All that should be output is the block of lines below from the line with "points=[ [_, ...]" to the line with "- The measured", both included, exactly as written.

Top of Material provided

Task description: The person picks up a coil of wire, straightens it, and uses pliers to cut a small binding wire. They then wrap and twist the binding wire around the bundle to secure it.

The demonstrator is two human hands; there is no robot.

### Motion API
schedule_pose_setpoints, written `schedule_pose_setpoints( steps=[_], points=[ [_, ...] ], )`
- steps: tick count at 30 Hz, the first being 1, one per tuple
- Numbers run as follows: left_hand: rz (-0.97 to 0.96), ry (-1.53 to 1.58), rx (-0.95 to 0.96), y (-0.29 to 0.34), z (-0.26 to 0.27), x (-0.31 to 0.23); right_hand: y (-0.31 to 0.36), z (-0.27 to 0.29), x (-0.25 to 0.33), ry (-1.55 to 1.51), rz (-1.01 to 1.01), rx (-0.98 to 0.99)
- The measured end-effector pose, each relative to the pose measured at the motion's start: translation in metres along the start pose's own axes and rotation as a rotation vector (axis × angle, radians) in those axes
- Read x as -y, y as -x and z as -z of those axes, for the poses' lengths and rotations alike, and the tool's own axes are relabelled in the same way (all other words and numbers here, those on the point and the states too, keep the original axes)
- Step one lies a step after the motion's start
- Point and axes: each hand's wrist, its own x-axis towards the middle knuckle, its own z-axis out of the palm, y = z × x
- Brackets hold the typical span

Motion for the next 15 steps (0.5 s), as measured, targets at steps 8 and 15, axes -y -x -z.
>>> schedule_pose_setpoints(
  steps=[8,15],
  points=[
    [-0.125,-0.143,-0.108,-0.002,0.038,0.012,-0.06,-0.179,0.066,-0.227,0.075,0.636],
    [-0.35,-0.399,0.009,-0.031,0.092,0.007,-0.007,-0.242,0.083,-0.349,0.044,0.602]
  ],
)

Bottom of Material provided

**Response for this exercise**.
schedule_pose_setpoints, written `schedule_pose_setpoints( steps=[_], points=[ [_, ...] ], )`
- steps: tick count at 30 Hz, the first being 1, one per tuple
- Numbers run as follows: left_hand: rz (-0.97 to 0.96), ry (-1.53 to 1.58), rx (-0.95 to 0.96), y (-0.29 to 0.34), z (-0.26 to 0.27), x (-0.31 to 0.23); right_hand: y (-0.31 to 0.36), z (-0.27 to 0.29), x (-0.25 to 0.33), ry (-1.55 to 1.51), rz (-1.01 to 1.01), rx (-0.98 to 0.99)
- The measured end-effector pose, each relative to the pose measured at the motion's start: translation in metres along the start pose's own axes and rotation as a rotation vector (axis × angle, radians) in those axes

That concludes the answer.